Munculnya berbagai organisasi dan kelembagaan Islam modern di Indonesia pada awal
abad ke-20, baik yang bersifat keagamaan, politik maupun ekonomi. Dengan demikian, dapat
disimpulkan bahwa gerakan pembaruan yang menyebabkan lahirnya organisasi keagamaan
pada mulanya bersifat keagamaan, tetapi seiring dengan kondisi masyarakat pada saat itu
kemudian menjelma menjadi kegiatan politik yang menuntut kemerdekaan Indonesia dan hal
tersebut dirasakan mendapat pengaruh yang signifikan dari pemikir-pemikir para pembaru
Islam, baik di tingkat nasional maupun internasional.
BAB III
PENUTUP

A. Kesimpulan
Dari uraian di atas dapat disimpulkan bahwa gerakan Islam merupakan satu fenomena
yang mencerminkan jiwa zamannya.

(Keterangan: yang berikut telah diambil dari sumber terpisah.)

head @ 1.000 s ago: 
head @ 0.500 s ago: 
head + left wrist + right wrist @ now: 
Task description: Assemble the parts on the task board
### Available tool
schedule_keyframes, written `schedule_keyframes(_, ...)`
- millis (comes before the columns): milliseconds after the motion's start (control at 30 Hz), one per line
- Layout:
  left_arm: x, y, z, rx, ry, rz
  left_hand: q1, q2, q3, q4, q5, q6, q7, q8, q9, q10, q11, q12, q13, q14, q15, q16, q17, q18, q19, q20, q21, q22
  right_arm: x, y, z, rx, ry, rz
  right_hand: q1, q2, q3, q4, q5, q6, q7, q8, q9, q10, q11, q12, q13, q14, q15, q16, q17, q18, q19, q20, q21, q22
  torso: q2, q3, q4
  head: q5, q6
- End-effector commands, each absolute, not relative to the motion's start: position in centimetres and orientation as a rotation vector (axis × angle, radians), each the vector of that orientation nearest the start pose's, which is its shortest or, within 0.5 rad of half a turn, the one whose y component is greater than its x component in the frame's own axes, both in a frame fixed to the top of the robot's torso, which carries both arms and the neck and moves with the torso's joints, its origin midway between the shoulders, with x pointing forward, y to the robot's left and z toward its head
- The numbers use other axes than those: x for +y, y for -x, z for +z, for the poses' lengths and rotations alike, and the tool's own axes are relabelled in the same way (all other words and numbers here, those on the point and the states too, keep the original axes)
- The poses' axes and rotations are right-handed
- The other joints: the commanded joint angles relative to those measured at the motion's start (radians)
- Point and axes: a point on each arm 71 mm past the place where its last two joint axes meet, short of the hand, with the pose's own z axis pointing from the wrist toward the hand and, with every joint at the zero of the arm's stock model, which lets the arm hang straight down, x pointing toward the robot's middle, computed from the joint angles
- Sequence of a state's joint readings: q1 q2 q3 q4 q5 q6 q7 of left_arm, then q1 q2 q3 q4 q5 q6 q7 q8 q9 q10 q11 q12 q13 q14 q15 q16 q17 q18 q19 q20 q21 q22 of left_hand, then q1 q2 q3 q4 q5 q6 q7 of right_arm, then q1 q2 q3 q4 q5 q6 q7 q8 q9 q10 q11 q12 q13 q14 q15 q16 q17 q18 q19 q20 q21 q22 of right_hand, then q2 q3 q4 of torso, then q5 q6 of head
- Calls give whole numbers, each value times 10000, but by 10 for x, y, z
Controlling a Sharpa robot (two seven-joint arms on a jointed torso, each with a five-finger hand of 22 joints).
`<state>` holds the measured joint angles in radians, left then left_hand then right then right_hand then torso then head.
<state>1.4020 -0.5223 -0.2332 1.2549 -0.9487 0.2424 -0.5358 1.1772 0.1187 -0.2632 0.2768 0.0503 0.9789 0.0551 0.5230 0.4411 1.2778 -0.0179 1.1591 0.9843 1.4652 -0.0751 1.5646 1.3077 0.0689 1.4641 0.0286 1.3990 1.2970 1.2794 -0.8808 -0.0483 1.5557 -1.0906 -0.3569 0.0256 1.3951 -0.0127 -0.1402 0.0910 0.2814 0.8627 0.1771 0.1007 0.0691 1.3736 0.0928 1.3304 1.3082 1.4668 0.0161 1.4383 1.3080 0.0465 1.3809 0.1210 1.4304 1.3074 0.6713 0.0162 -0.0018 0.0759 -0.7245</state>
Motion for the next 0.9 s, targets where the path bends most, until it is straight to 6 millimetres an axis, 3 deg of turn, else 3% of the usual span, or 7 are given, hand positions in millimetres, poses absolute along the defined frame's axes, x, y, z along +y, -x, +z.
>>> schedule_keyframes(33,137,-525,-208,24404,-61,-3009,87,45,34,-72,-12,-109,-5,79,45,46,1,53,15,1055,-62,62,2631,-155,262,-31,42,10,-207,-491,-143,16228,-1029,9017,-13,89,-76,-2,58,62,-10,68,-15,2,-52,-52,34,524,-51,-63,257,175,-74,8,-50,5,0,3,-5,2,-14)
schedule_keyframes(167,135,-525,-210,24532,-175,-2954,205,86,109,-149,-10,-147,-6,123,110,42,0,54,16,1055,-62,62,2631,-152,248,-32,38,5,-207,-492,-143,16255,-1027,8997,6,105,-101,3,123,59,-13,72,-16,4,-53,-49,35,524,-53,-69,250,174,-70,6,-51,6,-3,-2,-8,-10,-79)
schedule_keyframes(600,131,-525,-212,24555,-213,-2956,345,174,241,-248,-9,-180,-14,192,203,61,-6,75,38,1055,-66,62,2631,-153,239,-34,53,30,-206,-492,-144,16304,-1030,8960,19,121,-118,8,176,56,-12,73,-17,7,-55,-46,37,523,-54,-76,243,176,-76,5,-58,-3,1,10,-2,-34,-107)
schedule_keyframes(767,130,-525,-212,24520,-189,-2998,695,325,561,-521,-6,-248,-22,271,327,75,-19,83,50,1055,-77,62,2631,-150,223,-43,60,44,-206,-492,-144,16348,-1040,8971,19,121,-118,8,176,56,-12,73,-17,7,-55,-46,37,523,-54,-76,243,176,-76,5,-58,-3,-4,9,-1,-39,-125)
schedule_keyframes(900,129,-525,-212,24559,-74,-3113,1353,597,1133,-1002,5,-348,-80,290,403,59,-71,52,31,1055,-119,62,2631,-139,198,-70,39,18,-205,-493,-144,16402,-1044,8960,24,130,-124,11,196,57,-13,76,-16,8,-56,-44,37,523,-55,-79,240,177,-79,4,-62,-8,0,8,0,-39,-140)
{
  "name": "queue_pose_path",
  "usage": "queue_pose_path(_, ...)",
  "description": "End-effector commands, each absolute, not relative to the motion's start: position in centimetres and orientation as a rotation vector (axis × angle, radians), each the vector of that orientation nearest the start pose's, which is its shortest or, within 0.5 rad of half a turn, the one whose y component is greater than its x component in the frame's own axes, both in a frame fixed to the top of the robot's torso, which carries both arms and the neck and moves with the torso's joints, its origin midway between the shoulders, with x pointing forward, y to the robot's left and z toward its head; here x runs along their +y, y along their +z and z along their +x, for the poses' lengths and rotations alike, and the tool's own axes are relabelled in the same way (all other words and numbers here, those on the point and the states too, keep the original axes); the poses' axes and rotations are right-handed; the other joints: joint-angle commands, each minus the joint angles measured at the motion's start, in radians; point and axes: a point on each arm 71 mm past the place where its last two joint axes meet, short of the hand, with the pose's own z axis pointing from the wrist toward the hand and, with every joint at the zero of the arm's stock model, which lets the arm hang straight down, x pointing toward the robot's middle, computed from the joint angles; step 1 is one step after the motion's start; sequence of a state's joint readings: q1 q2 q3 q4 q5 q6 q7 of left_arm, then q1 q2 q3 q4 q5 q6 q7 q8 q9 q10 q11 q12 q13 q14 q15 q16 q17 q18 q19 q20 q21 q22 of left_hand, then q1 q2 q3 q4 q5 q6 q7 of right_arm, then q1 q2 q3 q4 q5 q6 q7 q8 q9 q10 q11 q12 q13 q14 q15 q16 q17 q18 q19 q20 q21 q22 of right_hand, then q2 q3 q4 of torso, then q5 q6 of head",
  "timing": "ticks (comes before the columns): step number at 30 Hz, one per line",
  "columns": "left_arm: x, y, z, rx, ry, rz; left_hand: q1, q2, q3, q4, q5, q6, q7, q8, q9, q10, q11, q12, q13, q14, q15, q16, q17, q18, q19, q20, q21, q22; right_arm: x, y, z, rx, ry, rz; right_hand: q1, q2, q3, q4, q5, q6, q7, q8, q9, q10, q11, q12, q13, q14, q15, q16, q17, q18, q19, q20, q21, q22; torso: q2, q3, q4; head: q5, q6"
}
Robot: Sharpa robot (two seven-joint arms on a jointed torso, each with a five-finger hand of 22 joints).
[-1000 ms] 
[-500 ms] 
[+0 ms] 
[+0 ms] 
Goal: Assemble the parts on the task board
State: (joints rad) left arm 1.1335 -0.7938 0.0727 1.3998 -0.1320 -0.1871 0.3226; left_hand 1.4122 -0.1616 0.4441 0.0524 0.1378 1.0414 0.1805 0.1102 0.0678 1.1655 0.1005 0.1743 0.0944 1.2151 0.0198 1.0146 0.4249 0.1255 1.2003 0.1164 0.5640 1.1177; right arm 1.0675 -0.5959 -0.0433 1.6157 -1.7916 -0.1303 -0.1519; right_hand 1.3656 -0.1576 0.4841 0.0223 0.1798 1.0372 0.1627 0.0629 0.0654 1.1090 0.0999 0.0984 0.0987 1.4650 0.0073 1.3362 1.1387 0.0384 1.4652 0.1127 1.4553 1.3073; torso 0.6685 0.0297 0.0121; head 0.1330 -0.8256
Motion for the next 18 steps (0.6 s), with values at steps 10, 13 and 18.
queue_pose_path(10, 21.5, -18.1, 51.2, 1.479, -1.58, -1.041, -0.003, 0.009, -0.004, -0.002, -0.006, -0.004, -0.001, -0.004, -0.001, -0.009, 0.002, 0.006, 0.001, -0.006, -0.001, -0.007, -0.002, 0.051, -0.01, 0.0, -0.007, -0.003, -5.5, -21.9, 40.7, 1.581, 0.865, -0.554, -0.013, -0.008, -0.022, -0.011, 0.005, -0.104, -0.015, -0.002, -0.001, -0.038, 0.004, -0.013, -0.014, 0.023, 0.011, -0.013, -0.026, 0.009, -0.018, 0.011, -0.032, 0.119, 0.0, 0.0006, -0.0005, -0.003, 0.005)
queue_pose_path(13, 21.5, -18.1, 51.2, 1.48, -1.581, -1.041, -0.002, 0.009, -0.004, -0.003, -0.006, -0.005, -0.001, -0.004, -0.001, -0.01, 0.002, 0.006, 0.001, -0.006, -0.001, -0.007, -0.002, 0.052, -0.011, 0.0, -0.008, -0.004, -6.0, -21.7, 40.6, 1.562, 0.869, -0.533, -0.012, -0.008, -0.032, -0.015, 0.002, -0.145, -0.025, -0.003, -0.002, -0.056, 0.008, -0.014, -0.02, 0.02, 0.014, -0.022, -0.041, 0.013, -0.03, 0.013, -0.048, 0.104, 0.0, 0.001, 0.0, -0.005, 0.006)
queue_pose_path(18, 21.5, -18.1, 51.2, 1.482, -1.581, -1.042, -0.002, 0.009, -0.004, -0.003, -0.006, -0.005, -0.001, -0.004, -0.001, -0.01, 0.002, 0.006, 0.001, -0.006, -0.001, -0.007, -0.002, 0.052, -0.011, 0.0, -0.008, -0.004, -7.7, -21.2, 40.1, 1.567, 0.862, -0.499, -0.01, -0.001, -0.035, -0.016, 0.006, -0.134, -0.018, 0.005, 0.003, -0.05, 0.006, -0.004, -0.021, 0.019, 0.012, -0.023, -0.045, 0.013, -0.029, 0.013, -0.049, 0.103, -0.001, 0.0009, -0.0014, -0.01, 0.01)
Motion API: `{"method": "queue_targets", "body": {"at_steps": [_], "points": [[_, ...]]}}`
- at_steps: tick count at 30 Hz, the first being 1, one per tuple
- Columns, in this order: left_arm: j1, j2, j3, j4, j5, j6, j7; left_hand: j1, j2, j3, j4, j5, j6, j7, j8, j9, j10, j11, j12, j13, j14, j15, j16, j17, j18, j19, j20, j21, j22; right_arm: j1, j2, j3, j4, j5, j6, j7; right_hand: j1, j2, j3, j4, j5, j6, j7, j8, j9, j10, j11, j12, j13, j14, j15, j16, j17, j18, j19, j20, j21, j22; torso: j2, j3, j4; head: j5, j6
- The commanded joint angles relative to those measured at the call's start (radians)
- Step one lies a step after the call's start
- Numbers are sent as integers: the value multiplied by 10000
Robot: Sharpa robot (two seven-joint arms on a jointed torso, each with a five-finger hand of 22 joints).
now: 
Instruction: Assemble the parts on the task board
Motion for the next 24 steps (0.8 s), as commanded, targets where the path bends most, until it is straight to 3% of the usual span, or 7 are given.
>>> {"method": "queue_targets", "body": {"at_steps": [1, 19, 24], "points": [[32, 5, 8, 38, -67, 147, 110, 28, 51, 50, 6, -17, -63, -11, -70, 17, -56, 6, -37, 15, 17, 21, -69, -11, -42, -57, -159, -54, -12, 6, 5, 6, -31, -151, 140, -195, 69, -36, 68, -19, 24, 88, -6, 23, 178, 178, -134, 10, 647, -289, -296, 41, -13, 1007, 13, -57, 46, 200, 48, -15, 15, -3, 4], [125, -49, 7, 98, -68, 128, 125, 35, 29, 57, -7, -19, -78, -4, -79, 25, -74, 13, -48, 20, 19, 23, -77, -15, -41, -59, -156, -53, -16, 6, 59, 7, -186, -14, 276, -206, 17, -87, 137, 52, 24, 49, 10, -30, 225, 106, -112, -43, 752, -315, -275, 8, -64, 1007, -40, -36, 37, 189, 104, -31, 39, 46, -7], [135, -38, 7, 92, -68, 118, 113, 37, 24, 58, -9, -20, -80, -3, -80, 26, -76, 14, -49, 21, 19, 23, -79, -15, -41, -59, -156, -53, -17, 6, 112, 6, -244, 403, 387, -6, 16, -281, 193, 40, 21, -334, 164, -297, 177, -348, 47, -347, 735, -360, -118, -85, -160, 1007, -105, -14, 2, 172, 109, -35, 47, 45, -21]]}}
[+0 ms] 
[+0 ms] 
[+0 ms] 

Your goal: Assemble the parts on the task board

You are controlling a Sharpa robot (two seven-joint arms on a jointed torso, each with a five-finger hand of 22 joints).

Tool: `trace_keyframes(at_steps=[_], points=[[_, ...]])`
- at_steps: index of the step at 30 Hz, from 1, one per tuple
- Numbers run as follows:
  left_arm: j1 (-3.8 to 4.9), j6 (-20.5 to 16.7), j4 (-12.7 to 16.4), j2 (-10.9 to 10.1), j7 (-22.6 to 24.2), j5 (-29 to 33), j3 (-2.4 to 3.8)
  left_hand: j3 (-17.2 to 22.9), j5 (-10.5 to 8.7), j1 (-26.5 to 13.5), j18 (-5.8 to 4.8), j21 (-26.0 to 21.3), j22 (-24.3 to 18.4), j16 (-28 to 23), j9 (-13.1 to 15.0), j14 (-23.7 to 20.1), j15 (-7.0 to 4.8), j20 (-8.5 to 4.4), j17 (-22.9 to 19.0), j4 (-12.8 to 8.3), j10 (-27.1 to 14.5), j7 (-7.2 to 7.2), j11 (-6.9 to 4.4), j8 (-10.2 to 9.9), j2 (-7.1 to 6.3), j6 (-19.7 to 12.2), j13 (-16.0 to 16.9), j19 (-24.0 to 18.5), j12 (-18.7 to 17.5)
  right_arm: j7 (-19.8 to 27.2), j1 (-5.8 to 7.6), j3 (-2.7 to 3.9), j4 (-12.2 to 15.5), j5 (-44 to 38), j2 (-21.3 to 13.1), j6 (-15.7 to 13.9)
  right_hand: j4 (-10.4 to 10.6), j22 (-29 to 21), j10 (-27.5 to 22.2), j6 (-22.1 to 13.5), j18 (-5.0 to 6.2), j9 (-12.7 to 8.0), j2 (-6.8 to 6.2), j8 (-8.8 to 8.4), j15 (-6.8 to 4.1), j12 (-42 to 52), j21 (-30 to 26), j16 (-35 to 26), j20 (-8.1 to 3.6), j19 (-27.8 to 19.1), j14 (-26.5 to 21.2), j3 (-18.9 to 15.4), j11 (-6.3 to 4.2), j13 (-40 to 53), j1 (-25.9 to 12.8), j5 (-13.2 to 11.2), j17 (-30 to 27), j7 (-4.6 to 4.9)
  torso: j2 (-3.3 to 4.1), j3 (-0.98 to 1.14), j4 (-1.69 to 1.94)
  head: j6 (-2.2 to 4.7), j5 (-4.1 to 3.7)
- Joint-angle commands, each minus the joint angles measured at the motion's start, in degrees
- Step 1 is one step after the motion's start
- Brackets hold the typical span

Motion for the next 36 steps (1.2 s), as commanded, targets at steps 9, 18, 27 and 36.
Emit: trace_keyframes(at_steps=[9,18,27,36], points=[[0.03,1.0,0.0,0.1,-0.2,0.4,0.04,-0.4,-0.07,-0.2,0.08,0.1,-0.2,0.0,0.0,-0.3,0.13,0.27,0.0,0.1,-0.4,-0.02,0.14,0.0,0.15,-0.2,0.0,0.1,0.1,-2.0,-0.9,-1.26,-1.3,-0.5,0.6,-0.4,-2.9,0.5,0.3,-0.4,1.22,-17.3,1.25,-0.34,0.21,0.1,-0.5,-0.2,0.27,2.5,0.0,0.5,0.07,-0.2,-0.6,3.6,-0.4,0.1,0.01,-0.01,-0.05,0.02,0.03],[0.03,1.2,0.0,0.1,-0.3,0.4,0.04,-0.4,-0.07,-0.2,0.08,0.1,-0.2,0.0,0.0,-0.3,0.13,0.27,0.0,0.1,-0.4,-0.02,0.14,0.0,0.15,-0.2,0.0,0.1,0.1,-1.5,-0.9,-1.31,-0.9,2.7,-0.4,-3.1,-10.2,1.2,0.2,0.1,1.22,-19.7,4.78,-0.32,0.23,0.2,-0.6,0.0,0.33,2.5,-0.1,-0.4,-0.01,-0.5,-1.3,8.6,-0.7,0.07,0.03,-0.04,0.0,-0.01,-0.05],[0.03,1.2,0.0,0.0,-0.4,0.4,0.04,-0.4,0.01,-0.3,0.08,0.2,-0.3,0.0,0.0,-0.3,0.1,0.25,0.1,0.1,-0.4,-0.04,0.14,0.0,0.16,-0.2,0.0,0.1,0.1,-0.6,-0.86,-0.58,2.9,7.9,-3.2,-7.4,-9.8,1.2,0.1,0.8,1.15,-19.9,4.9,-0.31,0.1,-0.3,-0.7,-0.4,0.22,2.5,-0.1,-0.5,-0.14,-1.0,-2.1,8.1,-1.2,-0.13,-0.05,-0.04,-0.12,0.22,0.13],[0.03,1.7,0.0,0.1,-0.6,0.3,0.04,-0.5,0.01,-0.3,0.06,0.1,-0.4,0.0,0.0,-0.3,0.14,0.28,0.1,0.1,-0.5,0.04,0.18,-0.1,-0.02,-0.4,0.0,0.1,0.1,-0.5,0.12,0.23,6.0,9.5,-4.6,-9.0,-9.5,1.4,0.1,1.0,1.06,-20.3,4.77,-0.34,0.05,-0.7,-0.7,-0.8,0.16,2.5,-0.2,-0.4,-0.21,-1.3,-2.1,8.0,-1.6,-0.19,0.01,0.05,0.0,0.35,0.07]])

Lingkungan kultural dan sosial mendorong seseorang
untuk berbuat sesuatu dan membangun jaringan, merumuskan masalah, mencari jalan keluar,
dan melakukan tindakan reformasi sosial dan kultural. Faktor eksternal yang merupakan
faktor penentu bagi munculnya proses transformasi dapat berlangsung secara lebih cepat
daripada faktor internal. Peran media massa sangat menunjang
keberhasilan sosialisasi gagasan baru baik dalam skala nasional maupun internasional.
Gerakan reformasi Islam telah berhasil menunjukkan keberhasilannya secara fisik.
Lembaga pendidikan, fasilitas pelayanan sosial, seperti rumah sakit, gedung perkantoran, dan
sarana-prasarana fisik lainnya, sudah berhasil diwujudkan. Efektivitas dari gerakan reformasi
yang sudah berlangsung hampir satu abad masih memendam pertanyaan besar yaitu seberapa
jauh gerakan ini berhasil menjawab tantangan jaman. Negara Indonesia yang mengalami
krisis kepemimpinan saat ini belum mampu menghadirkan tokoh yang bisa memberikan
keteladanan.

B. Saran
Sekian Makalah dari kami, bahwasanya kami meyadari masih banyak kekurangan dalam
penyusunan makalah ini, mak dari Itu kami mohon kritik dan saran yang membangun dari
Bapak/Ibu Guru agar kami dapt menyusun makalah lebihbaik lagi untuk kedepannya.